# Calculating hyperfocal distance in the field



## jamesbjenkins (Jul 12, 2012)

Hey all,

I've been doing quite a bit of reading on hyperfocal distance and maximizing depth of field. There's tons of great information out there on the Internet, but I'm a bit confused on one thing. Please share your best practices here if you have them. A brief search of "hyperfocal distance" here didn't result in much solid info.

How does one calculate hyperfocal distance in the field, when your lens doesn't have a DoF scale (as all newer Nikon lenses are lacking)? I may be over thinking this, but it seems like a lot of math in one's head when they'd rather be focusing on the composition of their image.

Thoughts?


----------



## o hey tyler (Jul 12, 2012)

I don't really calculate it, it's more of a rough guess... But I did get an app on my phone that calculates DoF, and hyperfocal distance. It's called SimpleDoF on iOS devices, and I am sure Android has something similar. It allows you to put in the type of camera, (APS-C or FF, smaller sensor sizes too I think), focal length, distance to subject, and aperture. 
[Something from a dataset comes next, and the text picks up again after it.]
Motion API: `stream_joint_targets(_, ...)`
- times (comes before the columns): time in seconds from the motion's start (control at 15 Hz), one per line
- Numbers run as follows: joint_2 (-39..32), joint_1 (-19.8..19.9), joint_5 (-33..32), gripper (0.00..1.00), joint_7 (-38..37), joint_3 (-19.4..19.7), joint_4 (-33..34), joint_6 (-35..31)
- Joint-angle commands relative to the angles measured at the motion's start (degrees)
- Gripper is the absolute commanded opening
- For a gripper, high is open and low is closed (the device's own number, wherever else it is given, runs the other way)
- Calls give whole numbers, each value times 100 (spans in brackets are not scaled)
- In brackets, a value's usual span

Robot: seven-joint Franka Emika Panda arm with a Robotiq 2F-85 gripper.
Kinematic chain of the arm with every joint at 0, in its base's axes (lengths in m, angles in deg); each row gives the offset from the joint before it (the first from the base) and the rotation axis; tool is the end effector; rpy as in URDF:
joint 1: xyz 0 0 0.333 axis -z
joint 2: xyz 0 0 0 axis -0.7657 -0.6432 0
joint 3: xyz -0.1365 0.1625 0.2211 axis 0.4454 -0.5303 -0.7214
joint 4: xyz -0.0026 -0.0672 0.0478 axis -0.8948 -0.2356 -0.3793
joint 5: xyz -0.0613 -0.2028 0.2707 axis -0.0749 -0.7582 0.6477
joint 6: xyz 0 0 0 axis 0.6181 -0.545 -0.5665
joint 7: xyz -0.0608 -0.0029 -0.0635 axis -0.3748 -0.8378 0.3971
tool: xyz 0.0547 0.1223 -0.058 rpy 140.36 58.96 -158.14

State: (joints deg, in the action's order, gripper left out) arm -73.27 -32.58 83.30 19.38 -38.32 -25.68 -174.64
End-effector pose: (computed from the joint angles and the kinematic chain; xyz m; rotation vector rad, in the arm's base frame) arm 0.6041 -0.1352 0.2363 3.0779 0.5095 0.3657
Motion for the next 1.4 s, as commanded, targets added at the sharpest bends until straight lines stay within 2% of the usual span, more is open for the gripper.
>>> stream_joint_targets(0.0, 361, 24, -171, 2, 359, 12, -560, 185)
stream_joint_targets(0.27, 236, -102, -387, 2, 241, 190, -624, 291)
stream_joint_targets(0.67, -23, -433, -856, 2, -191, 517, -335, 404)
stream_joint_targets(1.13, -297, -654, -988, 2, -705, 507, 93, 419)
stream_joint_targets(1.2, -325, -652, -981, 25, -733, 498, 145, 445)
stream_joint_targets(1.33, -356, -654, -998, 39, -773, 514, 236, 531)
When I do a quick and dirty hyperfocus, It usually goes something like this if I recall correctly: 

1. Focus to ~1/3rd of the way into the Image

2. Shoot between f/8 and f/11 depending on how wide your lens is (I find f/8-f/11 to work well with a 35mm lens on a FF camera)

3. Pop dat shutta, yo.


----------



## KmH (Jul 12, 2012)

Back in the day, lenses had a hyperfocus scale right on them.

The capability of cameras to auto focus has resulted in the elimination of many lens features that were very helpful.


----------



## pgriz (Jul 12, 2012)

The preparation is actually quite simple.  I have a binder with things that I don't want to memorize, including DOF and hyperfocal distances (by focal length, aperture), EV values, etc.  I also have the key values on a document on my smartphone.  So, it's not a biggie to look up whatever values I need, either by looking at the binder docs, or on my smartphone.  If you have an ipad, with internet access - you can look it up directly.  Without internet access, you look up the downloaded tables or info.


----------



## Big Mike (Jul 12, 2012)

I also estimate it, drawing on experience, but I do have an app on my smart phone as well.


----------



## jamesbjenkins (Jul 12, 2012)

Big Mike said:
			
		

> I also estimate it, drawing on experience, but I do have an app on my smart phone as well.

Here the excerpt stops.